**Work to be completed**
Skip the images and print the listing exactly.

**Provided records**
----------

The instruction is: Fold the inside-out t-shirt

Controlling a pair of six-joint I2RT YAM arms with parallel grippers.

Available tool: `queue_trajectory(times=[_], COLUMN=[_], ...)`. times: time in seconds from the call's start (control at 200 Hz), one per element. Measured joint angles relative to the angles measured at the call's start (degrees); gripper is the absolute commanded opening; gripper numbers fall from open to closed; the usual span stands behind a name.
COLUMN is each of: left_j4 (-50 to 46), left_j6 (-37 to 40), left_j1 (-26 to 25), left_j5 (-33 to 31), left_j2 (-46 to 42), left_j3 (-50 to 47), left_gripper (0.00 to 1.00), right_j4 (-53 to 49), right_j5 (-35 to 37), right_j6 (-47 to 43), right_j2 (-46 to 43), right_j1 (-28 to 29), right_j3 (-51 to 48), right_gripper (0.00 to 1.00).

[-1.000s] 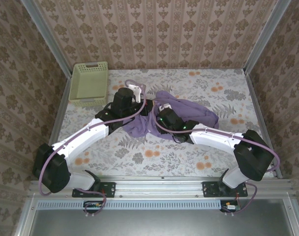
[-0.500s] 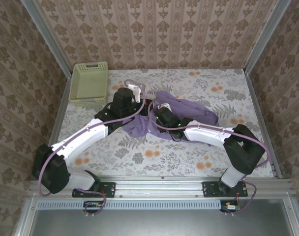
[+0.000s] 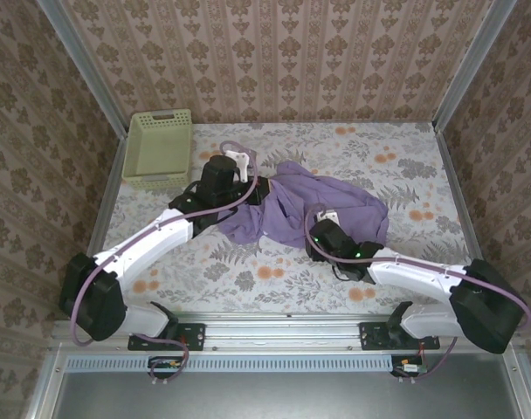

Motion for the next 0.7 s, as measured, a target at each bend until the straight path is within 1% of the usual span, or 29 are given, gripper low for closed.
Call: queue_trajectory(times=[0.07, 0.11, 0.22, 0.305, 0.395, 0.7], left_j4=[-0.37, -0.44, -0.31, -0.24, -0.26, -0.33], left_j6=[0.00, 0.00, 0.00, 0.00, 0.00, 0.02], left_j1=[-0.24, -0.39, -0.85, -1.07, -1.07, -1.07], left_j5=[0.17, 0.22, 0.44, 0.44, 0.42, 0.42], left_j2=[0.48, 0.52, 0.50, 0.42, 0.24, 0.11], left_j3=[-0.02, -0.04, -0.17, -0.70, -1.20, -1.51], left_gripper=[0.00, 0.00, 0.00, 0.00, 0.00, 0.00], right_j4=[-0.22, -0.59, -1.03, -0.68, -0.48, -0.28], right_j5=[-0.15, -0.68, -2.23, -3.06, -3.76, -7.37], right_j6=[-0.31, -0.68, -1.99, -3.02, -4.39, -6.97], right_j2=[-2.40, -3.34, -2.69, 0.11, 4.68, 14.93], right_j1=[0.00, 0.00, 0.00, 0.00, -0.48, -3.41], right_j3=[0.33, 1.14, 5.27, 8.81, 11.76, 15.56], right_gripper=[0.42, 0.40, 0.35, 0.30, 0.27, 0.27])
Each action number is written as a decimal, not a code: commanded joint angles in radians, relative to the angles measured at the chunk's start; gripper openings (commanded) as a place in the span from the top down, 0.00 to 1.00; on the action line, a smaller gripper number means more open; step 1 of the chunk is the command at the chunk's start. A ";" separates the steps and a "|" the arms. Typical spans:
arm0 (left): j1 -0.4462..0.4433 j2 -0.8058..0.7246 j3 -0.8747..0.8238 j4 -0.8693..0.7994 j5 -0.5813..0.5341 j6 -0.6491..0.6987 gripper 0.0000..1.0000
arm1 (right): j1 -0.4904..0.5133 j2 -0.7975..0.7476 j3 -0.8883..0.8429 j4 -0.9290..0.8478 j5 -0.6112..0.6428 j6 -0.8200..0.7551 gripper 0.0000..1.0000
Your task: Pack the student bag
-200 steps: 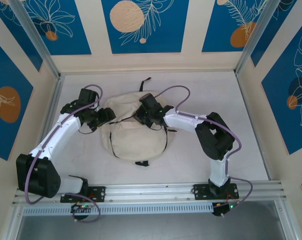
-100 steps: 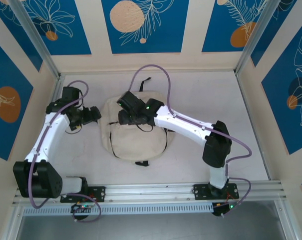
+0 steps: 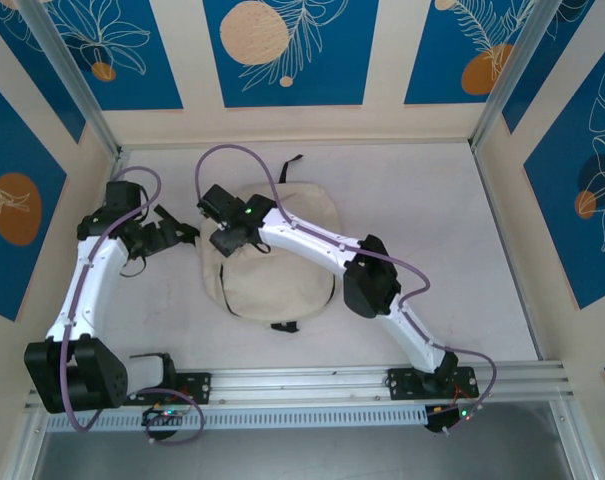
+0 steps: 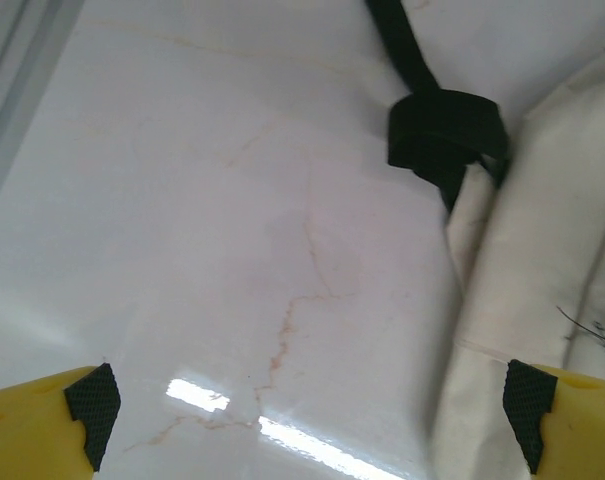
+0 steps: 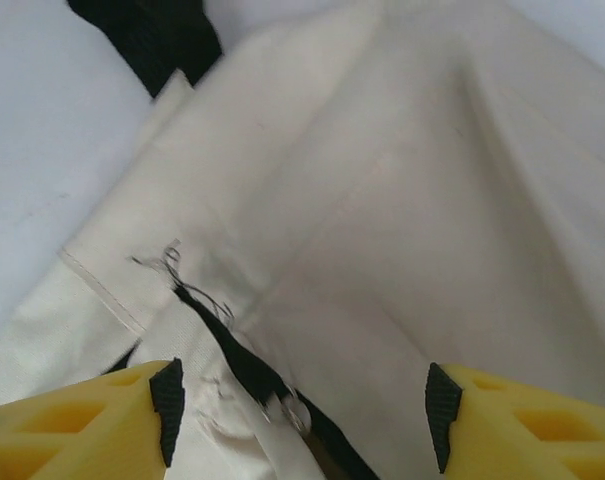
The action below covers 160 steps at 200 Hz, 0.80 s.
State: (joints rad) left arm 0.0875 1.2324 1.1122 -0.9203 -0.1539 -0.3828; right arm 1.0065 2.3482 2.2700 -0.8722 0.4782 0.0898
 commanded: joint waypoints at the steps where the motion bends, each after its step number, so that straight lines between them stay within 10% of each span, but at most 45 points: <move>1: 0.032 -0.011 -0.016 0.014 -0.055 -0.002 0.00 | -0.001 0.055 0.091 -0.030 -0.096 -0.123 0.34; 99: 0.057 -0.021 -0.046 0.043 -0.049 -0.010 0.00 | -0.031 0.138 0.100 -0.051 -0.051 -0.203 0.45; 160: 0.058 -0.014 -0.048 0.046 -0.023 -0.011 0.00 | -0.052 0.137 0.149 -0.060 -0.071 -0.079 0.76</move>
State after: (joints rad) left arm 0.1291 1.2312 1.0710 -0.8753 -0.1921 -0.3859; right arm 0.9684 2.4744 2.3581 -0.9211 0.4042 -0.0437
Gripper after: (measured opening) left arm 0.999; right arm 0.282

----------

**Exercise answer**
The instruction is: Fold the inside-out t-shirt

Controlling a pair of six-joint I2RT YAM arms with parallel grippers.

Available tool: `queue_trajectory(times=[_], COLUMN=[_], ...)`. times: time in seconds from the call's start (control at 200 Hz), one per element. Measured joint angles relative to the angles measured at the call's start (degrees); gripper is the absolute commanded opening; gripper numbers fall from open to closed; the usual span stands behind a name.
COLUMN is each of: left_j4 (-50 to 46), left_j6 (-37 to 40), left_j1 (-26 to 25), left_j5 (-33 to 31), left_j2 (-46 to 42), left_j3 (-50 to 47), left_gripper (0.00 to 1.00), right_j4 (-53 to 49), right_j5 (-35 to 37), right_j6 (-47 to 43), right_j2 (-46 to 43), right_j1 (-28 to 29), right_j3 (-51 to 48), right_gripper (0.00 to 1.00).

[-1.000s] 
[-0.500s] 
[+0.000s] 

Motion for the next 0.7 s, as measured, a target at each bend until the straight path is within 1% of the usual span, or 29 are given, gripper low for closed.
Call: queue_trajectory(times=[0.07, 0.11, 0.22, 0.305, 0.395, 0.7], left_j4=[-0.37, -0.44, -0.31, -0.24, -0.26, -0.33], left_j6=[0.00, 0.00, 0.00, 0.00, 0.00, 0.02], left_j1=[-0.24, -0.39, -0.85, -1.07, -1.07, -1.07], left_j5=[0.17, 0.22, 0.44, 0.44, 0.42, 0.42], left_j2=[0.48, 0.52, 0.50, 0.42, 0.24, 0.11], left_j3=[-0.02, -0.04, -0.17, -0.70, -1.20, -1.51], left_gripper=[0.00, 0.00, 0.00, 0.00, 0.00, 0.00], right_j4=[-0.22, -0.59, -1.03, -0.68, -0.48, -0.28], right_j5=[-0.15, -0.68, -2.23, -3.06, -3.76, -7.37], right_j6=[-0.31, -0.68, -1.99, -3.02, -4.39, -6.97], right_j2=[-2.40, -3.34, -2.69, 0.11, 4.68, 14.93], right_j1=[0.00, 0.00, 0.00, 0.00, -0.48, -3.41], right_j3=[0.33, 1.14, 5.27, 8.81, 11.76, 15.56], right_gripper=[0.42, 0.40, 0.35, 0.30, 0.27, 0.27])
Each action number is written as a decimal, not a code: commanded joint angles in radians, relative to the angles measured at the chunk's start; gripper openings (commanded) as a place in the span from the top down, 0.00 to 1.00; on the action line, a smaller gripper number means more open; step 1 of the chunk is the command at the chunk's start. A ";" separates the steps and a "|" the arms. Typical spans:
arm0 (left): j1 -0.4462..0.4433 j2 -0.8058..0.7246 j3 -0.8747..0.8238 j4 -0.8693..0.7994 j5 -0.5813..0.5341 j6 -0.6491..0.6987 gripper 0.0000..1.0000
arm1 (right): j1 -0.4904..0.5133 j2 -0.7975..0.7476 j3 -0.8883..0.8429 j4 -0.9290..0.8478 j5 -0.6112..0.6428 j6 -0.8200..0.7551 gripper 0.0000..1.0000
Your task: Pack the student bag
-200 steps: 
-100 steps: 
+0 steps: 
+0 steps: 
+0 steps: 
The action below covers 160 steps at 200 Hz, 0.80 s.
State: (joints rad) left arm 0.0875 1.2324 1.1122 -0.9203 -0.1539 -0.3828; right arm 1.0065 2.3482 2.2700 -0.8722 0.4782 0.0898
 commanded: joint waypoints at the steps where the motion bends, each after its step number, so that straight lines between them stay within 10% of each span, but at most 45 points: <move>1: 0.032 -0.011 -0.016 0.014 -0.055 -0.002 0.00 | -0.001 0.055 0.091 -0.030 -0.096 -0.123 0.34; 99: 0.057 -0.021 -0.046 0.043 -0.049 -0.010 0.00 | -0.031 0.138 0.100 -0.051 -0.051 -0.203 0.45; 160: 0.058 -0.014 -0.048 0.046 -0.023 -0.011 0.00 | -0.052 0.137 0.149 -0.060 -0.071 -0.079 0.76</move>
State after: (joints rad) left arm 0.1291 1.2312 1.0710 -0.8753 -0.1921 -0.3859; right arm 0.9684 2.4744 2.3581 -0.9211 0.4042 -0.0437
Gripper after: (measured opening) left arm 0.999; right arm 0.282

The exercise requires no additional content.